Empathy for the Love-Wound

I am one of many children that grew up in the 1980’s with a parent who was punitive, insensitive, oppressive, and authoritarian. There were times when I did not feel loved, cared for, or respected and this left me with a love-wound. How I cope with this love-wound that is seeped with helplessness, pain and powerlessness shows up with how i align myself politically as an adult.

If I choose to identify with my authoritarian parent in order to feel “safe,” I would deny my wounded-ness and ridicule anyone who appears weak and helpless. I would align myself with the right-wing and vote for “law & order, national security, tough measures, gun ownership, the privileged position of the wealthy power elite, and patriotism.” Afraid of appearing weak, I would project my fears onto those who remind me of the part I have denied.

If I choose to identify with the victimized child, I would vulnerably feel the pain of my wound, acknowledge its presence, and support those in need with compassion and social justice. I would align myself with the left-wing and vote for “workers’ rights, social safety nets that take care of the poor and downtrodden, and a more fair and humane foreign policy.” Afraid of being tormented again, I would project my fears onto those who remind me of my persecutors.

I would like instead to strike a balance between these two, and have empathy for both parts of the love-wound. I would like to find a way that goes inward and faces the wounds and fears from a place of empowered wholeness, neither victimizing or being victimized. Now that I have the capacity to stand up for myself, I can do so.

From Perfect Love, Imperfect Relationships by John Welwood, p. 192-194.
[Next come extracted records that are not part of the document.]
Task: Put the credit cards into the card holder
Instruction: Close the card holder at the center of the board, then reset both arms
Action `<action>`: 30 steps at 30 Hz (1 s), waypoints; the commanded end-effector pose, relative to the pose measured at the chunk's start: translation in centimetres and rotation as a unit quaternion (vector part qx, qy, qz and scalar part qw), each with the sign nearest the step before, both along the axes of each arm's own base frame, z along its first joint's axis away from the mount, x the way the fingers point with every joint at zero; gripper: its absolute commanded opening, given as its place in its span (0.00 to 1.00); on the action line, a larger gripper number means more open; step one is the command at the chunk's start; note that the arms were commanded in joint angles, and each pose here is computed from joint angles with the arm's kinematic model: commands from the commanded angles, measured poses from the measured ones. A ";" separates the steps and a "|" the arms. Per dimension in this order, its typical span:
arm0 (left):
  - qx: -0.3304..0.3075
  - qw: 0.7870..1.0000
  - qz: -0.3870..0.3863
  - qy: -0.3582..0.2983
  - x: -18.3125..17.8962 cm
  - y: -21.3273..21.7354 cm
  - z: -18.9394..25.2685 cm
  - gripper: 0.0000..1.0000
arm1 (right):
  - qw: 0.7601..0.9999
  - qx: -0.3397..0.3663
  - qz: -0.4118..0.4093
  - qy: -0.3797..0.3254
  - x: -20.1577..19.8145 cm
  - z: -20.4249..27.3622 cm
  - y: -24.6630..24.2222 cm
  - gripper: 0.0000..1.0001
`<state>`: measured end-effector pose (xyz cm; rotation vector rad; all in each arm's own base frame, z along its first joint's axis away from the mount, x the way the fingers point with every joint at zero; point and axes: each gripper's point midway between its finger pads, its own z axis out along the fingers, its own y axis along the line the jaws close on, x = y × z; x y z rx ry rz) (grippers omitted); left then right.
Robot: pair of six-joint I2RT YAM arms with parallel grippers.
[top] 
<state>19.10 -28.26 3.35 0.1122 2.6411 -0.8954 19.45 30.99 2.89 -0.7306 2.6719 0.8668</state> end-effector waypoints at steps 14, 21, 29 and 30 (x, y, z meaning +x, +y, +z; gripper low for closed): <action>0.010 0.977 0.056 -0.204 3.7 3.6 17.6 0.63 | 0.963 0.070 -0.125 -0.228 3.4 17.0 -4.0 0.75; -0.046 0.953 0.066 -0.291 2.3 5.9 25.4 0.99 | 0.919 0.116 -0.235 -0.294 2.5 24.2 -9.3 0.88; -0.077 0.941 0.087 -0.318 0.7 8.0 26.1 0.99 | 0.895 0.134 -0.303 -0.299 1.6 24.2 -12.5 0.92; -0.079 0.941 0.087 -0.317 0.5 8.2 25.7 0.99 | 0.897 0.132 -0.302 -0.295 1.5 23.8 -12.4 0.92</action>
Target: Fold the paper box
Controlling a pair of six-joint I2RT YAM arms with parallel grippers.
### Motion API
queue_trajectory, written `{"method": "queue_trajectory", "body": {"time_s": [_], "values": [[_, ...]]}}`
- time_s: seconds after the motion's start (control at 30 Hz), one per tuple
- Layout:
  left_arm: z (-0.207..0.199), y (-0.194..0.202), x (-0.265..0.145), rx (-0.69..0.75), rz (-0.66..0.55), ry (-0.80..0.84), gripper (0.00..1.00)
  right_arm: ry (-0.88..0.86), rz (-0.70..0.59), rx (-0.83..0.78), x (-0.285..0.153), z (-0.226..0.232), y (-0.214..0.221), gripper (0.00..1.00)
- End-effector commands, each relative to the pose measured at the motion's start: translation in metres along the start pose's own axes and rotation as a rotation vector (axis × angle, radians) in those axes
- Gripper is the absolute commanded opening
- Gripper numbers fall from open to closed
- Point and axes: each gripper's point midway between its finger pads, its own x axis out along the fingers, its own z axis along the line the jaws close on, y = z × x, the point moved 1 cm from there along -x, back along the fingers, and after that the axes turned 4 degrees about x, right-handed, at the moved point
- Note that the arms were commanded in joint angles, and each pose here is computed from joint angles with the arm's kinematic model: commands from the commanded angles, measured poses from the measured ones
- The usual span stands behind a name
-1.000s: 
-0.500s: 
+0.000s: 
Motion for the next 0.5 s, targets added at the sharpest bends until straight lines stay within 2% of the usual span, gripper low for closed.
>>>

Then there is grievance politics. The political division between the left-wing and the right-wing, and the intense antagonism accompanying it (especially in America), grow out of two opposite ways of responding to the love-wound from childhood. One way that children cope with their helplessness, pain, and powerlessness in families where they are not loved well is through a psychological defense called “identification with the aggressor.” This involves identifying with the punitive parent (usually the father) who is in the position of strength: “If I can be like him, I will be safer.” In this way, the child finds a semblance of power in a powerless situation. This is the psychological strategy of those who wind up on the extreme right.

Thus the right advocates for law and order, national security, tough measures, gun ownership, the privileged position of the wealthy power elite, and patriotism (from the Latin root, pater, father). Since this character structure is built on denying one’s woundedness, right-wingers generally have little sympathy for the downtrodden, often demonizing them as “welfare cheats,” losers, or misfits. For them, America and industrial civilization are the adult world, while those in third-world, underdeveloped countries are seen as irresponsible children who must be kept in line and told what to do. This attitude forms the basis for colonialsim, empire building, and totalitarian tendencies that suppress popular dissent.

This need of people on the right to see themselves as strong and resolute, rather than helpless or weak explains why working people often vote for tough right-wing leaders who actually work against their economic interests. For it is more important to maintain the identification with the strong leader (parent) than to look out for their own interests (as children). This allows them to feel safe, through avoiding having to face their own woundedness and fear. Meanwhile, they have a horror of “bleeding-heart liberals” who sympathize with the wounded or oppressed.  Voting for compassionate liberals, even though this might actually improve their economic security, would undermine the whole sense of identity their emotional security rests on. 

Those on the left, on the other hand, usually identify instead with the victimized child, who is at the mercy of the unfair, insensitive, or oppressive parent.  Because they acknowledge and feel the pain of their woundedness, they are attracted to an approach based on compassion and social justice.  Thus the left advocates for workers’ rights, social safety nets that take care of the poor and downtrodden, and a more fair and humane foreign policy. (My view is in accord with George Lakoff’s model of the strict-parent right versus the nurturant-parent left but emphasizes the psychological dimension of how these two poles arise out of different strategies for relating to the love-wound.) 

However, a large number of people on the left are so identified with their victim identity that they cannot trust power or anyone in power.  This accounts for the strange situation where progressives often shoot themselves in the foot, sabotaging any possibility of holding the reins of power—for example, by refusing to modify their idealistic principles in order to build a broad coalition that could rule, by acting out their pique with the established order in self-indulgent ways that turn the larger populace against them, or by voting for third-party candidates who have no chance of winning, thereby ensuring victory by the right.  The rallying cry becomes, ‘We’ve been wronged, and we aren’t going to play with you.’

Thus, the left and the right represent opposite ways of dealing with one and the same wound: not feeling loved, cared for, and respected. And their mutual antagonism and lack of dialogue grow out of the vital threat they represent to one another.  The right, representing the authoritarian, punitive parent, terrifies the left, which remains on guard against creeping fascism and police-state incursions on civil rights.   The permissiveness of the left in turn terrifies the right, which remains on guard against erosion of rigid moral principles, lack of patriotism, and softness on crime—all of which threaten to undermine the strong-parent stance that provides their sense of security.”